Read Part I here dusksandaurora.wordpress.com/2014/10/14/stay/
I tried in a futile attempt to calm down,the clock ticked slowly;time crawled like a toddler,5hours felt like eternity… Then it was time to leave,I left work but didn’t head straight for home… Alcohol,I took a few shots and I was on my way home. Home,here I come. The house was particularly quiet,Anna was seated in one corner of the living room sipping what appeared to be coffee and clutching a white envelope. She rose to greet me with this beautiful smile on her face but I avoided every form of contact with her. “Have you been drinking?” She asked in a disappointed tone after perceiving my ‘alcohol-domineered breath’. I didn’t respond to that,I asked her where she was when I called her and whom she was with. This particular night she didn’t want to get in a fight “I don’t want to fight Archie.” She said.
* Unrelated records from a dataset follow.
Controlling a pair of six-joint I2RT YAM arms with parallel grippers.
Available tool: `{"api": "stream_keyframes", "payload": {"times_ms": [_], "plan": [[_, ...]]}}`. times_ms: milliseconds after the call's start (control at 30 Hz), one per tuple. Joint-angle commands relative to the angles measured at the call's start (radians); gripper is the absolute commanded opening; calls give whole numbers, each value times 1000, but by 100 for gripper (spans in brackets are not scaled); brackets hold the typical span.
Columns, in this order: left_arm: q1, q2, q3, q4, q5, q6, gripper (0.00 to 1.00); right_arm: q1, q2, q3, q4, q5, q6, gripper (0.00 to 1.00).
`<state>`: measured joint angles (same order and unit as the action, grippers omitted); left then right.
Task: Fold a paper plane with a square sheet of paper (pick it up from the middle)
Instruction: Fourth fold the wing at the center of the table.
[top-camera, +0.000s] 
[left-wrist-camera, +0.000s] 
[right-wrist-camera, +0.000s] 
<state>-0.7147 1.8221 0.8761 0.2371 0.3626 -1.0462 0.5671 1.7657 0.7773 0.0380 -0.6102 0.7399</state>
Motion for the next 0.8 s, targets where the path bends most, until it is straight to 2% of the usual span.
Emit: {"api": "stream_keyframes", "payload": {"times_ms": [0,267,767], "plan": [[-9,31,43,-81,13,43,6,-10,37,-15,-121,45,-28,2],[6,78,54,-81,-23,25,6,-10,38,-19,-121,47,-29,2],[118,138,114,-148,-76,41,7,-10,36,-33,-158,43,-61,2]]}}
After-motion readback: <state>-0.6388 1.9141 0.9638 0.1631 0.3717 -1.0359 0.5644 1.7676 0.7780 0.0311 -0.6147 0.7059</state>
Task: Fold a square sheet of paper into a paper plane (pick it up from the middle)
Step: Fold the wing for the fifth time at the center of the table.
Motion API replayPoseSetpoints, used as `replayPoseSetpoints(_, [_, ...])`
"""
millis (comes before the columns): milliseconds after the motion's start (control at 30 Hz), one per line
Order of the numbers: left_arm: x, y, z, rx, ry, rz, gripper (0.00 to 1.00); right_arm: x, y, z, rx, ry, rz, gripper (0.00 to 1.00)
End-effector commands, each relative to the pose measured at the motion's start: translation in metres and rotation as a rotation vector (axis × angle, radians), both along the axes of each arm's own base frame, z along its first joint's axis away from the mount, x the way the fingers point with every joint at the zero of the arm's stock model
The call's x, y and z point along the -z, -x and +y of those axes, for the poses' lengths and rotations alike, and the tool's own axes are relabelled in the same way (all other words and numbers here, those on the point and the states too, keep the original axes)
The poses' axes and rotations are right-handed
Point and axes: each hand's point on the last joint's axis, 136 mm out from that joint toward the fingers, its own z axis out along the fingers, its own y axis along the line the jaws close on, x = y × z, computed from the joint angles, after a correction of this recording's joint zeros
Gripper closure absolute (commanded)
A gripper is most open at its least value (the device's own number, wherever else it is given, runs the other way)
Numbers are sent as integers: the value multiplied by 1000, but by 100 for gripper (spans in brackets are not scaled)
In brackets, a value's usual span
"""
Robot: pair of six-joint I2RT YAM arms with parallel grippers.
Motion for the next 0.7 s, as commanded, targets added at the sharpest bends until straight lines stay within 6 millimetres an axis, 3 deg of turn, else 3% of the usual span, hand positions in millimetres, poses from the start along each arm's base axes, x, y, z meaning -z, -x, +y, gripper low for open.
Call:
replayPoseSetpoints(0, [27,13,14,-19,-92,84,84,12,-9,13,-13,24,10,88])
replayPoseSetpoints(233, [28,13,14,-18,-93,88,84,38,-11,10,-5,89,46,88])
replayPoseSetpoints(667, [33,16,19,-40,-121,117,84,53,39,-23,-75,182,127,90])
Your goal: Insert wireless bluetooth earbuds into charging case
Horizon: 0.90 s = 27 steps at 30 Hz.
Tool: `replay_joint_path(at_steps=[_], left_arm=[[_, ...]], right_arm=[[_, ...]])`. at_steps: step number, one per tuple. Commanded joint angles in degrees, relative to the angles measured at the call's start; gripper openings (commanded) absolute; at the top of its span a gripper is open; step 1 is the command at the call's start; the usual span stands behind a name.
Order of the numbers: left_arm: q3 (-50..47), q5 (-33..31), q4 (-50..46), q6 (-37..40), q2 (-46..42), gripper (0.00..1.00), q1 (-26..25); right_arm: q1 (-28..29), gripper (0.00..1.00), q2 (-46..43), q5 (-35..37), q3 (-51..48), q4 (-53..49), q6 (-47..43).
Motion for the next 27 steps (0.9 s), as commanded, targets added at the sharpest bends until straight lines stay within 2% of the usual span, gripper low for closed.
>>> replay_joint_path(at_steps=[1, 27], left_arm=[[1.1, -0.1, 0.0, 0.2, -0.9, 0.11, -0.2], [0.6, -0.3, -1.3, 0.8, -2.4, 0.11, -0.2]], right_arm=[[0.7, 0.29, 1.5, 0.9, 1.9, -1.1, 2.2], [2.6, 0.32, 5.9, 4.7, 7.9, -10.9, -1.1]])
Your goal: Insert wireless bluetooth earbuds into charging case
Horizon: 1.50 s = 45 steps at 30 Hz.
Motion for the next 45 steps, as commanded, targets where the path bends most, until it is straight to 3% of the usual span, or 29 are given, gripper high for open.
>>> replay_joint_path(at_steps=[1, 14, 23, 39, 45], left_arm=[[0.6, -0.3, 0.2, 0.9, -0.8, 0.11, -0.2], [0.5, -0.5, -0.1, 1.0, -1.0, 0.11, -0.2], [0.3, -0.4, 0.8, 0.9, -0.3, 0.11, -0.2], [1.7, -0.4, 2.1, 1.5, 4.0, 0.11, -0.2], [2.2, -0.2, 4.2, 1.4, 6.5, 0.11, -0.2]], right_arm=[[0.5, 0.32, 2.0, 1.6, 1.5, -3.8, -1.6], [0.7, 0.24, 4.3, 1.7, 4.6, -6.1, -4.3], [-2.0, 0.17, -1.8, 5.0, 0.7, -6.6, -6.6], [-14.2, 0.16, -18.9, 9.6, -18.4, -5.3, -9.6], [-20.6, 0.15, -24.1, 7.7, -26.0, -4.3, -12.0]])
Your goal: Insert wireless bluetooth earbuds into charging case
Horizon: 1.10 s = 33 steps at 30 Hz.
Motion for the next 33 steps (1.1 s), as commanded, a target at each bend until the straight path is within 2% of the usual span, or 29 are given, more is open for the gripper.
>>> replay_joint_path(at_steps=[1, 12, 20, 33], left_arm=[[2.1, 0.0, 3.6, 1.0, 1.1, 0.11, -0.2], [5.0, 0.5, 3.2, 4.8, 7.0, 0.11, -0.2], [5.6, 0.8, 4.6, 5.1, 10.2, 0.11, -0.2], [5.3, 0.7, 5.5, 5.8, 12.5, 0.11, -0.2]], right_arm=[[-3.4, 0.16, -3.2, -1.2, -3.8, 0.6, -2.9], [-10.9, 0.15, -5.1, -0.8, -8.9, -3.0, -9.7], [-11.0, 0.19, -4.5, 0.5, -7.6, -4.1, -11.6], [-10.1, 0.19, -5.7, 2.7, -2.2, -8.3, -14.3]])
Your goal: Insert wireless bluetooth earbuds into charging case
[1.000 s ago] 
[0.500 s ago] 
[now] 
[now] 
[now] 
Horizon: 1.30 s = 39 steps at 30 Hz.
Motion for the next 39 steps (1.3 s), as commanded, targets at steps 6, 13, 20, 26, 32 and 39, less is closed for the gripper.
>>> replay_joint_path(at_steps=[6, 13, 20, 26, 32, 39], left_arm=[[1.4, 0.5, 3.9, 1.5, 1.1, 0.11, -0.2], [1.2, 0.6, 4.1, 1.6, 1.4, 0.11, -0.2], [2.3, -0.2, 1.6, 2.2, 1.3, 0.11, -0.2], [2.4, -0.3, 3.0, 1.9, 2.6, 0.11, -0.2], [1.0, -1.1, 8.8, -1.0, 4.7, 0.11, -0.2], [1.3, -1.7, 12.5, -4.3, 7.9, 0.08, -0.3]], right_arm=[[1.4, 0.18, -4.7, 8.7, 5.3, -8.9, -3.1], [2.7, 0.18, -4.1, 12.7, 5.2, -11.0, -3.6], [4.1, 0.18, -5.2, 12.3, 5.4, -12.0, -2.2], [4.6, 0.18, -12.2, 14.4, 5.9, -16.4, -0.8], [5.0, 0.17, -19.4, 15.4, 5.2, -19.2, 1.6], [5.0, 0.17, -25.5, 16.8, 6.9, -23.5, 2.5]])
She just called me Archie again,WOW. “Its Arthur bitch not Archie” I said as I raised my hand to hit her face,I hit her a couple more times still saying “Its Arthur bitch not Archie”,the last shot took the wind out of her sails and she was flung off her feet in such disturbing fashion,the kind you notice when an animal is struck at a vital organ by a hunter’s perfectly timed bullet. The landing was even more disturbing,it was loud,heavy and awkward.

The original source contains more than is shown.